Would Congo prosper if it dumped the dollar?
December 13, 2023Seated on a little chair in the popular Lumumba market, located in the Bandalugwa district of the Congolese capital, Kinshasa, trader Rosette Kungi mixes beans in a large green bucket next to her cardboard price signs that change every day.
In recent months, the Democratic Republic of Congo's local currency, the Franc Congolais, or Congolese franc (CDF), has been heavily devalued.
A year ago, the CDF was trading at around 2,000 to the dollar — now it is trading at around 2,700.
"Prices in Congolese francs are rising all the time," Kungi lamented. "Today, $10 is worth 27,000, or even 28,000 CDF — and soon it will be 30,000."
"A box of fish used to cost $15, but now I buy it for $80," she told DW.
Another trader, Helene Timba, said that she needs to pay the price fluctuations every day. As she waved away the flies that landed on her fresh fish stall, she said that setting the price of goods has become a daily negotiation.
"We buy a bag of beans with dollars, but we sell it in Congolese francs," she said, "and if we want to buy more, we have to buy the dollar, which is making our lives difficult."
Would de-dollarizing Congo help its economy?
The country's economy was informally "dollarized" in 1994, when the DRC was known as Zaire and run by autocrat Mobutu Sese Seko.
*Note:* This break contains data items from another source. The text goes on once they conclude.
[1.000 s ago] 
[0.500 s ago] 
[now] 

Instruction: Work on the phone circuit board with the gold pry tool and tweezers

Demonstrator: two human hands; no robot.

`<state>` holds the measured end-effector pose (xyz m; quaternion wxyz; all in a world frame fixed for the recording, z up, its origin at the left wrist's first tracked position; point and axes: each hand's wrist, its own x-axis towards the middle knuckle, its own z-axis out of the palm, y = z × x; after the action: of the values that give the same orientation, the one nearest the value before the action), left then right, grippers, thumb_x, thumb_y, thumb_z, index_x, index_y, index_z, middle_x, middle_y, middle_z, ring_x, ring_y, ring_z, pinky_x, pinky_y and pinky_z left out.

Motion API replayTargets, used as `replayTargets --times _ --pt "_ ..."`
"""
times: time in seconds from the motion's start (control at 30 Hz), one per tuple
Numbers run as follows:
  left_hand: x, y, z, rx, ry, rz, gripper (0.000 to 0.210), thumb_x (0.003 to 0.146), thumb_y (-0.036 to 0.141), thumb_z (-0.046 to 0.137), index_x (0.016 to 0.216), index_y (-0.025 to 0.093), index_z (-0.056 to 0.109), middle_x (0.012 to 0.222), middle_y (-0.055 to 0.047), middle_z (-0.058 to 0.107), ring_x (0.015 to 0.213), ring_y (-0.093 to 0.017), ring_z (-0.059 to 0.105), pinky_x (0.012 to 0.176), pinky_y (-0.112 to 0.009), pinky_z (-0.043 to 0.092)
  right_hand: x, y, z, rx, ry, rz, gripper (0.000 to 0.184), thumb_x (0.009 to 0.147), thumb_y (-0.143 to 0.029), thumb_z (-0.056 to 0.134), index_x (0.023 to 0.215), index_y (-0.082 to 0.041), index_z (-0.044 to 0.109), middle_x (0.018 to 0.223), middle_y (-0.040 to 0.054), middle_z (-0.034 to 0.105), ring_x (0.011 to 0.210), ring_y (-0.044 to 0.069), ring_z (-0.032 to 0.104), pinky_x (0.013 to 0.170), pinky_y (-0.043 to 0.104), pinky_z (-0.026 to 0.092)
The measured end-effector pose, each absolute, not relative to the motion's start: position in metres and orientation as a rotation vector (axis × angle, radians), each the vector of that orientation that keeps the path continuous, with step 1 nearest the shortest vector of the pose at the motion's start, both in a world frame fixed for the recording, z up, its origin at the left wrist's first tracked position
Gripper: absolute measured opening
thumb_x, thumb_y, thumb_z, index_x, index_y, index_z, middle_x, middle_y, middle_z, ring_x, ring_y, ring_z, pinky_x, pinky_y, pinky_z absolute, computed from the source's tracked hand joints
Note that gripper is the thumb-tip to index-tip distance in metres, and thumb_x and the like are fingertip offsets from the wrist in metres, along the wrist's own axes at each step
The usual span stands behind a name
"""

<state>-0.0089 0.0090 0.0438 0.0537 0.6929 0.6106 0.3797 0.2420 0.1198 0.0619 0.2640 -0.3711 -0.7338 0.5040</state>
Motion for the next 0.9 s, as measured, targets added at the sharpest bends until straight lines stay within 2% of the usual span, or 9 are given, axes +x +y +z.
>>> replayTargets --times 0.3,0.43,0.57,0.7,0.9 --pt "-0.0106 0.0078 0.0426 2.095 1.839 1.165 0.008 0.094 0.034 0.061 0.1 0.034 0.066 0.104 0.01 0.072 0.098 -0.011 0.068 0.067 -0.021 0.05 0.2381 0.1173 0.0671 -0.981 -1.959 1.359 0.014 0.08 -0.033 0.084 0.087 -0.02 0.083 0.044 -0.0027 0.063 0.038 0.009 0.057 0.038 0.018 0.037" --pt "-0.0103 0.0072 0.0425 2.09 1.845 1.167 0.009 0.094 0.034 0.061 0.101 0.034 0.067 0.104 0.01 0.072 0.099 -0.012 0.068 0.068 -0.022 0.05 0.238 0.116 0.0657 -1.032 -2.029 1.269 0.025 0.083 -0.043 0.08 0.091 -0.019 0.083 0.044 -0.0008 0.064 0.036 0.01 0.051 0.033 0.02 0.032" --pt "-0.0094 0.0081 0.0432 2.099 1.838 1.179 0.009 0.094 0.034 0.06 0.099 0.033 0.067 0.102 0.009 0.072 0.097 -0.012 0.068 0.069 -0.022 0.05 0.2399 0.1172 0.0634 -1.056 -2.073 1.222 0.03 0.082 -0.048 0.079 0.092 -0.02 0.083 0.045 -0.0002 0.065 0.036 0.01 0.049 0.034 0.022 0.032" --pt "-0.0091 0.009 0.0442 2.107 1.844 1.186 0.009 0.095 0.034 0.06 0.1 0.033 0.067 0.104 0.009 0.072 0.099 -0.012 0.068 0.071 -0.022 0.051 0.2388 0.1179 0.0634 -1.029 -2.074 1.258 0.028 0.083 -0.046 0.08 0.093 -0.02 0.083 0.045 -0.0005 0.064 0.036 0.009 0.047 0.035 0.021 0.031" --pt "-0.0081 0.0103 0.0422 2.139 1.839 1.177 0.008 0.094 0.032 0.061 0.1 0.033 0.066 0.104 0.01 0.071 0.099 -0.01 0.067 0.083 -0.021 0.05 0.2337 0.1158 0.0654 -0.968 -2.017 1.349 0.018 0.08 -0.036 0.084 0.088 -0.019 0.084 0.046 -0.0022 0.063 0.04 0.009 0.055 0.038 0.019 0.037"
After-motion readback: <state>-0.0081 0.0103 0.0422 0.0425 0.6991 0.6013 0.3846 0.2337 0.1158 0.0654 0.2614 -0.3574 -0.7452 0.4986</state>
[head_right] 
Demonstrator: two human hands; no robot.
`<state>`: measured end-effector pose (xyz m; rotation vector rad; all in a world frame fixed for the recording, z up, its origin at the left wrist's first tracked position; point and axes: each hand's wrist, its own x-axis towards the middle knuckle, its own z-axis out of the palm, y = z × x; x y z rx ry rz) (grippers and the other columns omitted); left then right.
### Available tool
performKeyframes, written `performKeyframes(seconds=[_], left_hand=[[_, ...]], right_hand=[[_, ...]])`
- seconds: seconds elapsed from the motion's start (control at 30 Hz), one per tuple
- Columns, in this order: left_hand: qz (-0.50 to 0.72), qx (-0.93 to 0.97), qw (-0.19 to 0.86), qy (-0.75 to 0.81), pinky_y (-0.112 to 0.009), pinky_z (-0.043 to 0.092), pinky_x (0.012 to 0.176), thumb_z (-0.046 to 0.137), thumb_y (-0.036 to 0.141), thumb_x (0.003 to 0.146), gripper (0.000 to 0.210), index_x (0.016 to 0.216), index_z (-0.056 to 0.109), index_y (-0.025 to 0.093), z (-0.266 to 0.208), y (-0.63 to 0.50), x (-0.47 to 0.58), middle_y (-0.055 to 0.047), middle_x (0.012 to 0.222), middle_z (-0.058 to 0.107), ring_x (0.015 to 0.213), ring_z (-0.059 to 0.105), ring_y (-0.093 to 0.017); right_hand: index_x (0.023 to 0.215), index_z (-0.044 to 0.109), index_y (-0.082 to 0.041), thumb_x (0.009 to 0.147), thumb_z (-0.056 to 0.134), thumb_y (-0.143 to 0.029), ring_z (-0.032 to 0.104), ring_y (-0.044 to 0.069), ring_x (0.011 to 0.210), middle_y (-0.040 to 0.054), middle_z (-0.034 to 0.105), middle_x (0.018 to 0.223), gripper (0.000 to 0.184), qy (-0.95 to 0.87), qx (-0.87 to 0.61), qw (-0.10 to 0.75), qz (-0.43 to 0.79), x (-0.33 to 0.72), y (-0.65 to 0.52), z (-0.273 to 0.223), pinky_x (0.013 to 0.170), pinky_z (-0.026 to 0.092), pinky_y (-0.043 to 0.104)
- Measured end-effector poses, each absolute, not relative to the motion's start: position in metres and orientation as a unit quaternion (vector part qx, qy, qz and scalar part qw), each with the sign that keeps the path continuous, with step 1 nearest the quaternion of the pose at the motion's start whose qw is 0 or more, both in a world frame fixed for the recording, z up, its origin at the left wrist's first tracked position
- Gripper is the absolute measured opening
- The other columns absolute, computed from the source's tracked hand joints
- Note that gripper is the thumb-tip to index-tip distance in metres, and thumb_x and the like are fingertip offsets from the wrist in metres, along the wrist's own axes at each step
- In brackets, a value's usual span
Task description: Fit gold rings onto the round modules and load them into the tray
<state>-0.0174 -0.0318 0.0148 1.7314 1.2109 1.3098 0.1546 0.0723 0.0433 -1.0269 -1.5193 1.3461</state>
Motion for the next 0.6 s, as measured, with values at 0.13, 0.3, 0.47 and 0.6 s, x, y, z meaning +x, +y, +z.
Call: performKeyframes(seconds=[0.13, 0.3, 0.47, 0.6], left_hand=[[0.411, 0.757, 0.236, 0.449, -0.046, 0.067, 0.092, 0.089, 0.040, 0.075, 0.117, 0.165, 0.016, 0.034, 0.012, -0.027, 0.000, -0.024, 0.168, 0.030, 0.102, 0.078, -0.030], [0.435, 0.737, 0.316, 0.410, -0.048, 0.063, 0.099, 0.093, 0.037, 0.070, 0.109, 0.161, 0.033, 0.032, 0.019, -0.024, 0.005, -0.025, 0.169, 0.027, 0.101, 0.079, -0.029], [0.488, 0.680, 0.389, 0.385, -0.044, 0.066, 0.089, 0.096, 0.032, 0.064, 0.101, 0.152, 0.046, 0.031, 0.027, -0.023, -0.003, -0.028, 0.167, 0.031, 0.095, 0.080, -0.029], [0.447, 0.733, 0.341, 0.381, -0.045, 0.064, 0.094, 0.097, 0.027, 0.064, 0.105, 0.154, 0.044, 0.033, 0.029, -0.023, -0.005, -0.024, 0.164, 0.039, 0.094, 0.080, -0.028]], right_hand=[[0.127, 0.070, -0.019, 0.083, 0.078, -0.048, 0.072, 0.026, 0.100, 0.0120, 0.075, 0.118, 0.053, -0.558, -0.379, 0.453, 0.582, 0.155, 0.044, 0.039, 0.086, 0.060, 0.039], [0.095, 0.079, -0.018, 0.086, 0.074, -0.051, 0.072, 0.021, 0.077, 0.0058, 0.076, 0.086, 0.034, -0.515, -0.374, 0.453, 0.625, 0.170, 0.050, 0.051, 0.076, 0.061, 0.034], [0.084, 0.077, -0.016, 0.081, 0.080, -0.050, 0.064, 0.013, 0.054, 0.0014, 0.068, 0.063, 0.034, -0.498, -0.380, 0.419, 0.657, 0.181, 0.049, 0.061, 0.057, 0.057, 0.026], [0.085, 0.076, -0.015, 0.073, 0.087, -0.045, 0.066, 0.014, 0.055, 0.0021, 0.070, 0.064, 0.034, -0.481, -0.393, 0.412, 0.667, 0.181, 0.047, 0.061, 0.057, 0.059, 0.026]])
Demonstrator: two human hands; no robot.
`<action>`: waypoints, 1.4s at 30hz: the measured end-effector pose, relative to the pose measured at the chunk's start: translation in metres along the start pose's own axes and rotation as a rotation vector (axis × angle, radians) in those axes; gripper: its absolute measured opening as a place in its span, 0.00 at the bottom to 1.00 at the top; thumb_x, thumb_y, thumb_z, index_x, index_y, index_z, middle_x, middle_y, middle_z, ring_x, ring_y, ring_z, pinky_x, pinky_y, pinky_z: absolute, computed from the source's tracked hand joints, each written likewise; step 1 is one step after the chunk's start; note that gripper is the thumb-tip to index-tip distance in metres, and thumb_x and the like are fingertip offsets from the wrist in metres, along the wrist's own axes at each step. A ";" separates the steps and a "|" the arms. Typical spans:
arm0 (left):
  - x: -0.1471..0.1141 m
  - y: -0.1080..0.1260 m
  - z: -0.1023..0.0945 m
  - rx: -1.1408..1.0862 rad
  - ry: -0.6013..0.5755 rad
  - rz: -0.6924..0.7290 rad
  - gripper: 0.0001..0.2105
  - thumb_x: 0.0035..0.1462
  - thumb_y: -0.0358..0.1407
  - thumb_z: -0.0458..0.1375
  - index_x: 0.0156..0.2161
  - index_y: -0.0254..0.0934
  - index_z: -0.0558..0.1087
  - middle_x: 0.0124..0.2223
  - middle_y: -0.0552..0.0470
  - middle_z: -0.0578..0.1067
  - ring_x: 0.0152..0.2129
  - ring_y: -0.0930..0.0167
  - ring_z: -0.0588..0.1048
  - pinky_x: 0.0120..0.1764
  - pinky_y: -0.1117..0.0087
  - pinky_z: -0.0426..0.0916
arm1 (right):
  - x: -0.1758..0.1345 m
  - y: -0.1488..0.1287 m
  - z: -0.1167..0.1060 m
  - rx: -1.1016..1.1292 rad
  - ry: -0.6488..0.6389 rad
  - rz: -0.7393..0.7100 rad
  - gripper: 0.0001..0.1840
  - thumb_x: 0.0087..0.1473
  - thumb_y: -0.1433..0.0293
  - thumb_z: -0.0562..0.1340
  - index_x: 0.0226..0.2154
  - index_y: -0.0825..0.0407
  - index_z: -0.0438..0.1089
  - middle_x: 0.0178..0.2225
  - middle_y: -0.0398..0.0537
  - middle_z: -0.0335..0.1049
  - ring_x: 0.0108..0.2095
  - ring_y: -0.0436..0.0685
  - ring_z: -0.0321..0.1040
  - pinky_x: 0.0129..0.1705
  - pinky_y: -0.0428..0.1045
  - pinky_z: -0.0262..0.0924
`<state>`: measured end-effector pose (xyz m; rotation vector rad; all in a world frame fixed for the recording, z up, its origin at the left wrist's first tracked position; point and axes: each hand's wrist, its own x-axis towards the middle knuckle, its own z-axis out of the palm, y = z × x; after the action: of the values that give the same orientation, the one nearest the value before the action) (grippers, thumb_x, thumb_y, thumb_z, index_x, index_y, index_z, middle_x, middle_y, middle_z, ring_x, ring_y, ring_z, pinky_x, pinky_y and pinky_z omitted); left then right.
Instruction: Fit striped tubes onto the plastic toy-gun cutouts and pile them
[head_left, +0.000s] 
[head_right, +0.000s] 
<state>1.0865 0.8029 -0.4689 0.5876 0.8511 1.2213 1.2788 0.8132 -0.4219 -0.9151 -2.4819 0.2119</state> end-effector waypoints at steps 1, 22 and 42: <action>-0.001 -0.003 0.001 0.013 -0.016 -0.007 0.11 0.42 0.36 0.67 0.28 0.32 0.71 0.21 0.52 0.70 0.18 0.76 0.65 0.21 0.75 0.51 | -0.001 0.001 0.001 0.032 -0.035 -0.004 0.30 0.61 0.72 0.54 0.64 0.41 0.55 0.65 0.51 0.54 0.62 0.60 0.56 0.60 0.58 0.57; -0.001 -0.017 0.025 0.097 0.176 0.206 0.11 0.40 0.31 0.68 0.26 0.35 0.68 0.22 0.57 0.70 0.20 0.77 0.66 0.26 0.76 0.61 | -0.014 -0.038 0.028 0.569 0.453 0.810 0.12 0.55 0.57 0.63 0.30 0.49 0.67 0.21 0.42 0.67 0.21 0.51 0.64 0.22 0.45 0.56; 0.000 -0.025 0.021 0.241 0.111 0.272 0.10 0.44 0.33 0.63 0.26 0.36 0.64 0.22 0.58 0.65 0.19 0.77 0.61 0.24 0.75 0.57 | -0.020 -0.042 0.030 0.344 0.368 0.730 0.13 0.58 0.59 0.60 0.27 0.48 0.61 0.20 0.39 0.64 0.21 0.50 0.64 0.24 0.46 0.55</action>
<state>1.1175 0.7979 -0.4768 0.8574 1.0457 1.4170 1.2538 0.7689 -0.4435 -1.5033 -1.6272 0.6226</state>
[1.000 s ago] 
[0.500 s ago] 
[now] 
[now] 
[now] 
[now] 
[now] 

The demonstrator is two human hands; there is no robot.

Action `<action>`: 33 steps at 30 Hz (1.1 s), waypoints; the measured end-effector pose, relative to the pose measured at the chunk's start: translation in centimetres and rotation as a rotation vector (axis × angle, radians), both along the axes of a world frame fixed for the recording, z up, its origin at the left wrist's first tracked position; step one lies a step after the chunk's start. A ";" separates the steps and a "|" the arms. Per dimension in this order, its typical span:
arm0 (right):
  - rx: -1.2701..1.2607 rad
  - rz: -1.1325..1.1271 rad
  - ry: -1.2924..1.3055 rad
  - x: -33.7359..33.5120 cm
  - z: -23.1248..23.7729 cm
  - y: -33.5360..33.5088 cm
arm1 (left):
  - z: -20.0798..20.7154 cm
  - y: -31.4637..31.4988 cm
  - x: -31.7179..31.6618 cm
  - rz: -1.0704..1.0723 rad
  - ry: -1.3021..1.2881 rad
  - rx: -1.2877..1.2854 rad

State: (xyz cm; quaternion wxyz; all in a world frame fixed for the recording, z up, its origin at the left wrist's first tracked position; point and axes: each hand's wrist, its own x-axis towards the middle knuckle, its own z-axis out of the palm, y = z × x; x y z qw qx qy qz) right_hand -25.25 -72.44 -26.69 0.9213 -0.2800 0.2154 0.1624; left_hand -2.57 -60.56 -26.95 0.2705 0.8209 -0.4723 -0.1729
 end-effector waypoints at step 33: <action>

Inflation had reached an all-time high of 24,000% leading to the collapse of the economy.
The US dollar is still considered the DRC's main commercial currency — while wages continue to be paid in the national currency.
Most of the country's goods are imported, and the war in Ukraine has caused the price of wheat, oil and other commodities to spike.
Some 62% of Congo's population — or 60 million people — live on less than $2.15 a day, according to World Bank data.
Congolese President Felix Tshisekedi is standing for reelection in elections due to be held later this month.
"We won't vote if we're hungry," said Rosette Kungi.
"The president must make an effort to abolish this dollar so that our currency regains its value," said another trader.
Congolese Finance Minister Nicolas Kazadi told reporters at the end of November that the DRC is "too extroverted."
"If we produced in Congolese francs, if we thought in Congolese francs, we would not have suffered the impact of the exchange rate," Kazadi added.
In order to import goods, the Congolese have to obtain dollars, and so the law of supply and demand justifies the Congolese franc losing its value," said economic analyst Al Kitenge.
"As products are imported, people need foreign currency to import them," said Al Kitenge, "but when they come to the market to get foreign currency, demand is so great that the Congolese franc loses value because people are prepared to pay more to get that foreign currency and to import them."
To stabilize its currency, the Central Bank of Congo has injected $150 million into the country's commercial banks — a measure that has brought relief to Congolese households for only a short time.
"A temporary solution," Kitenge pointed out.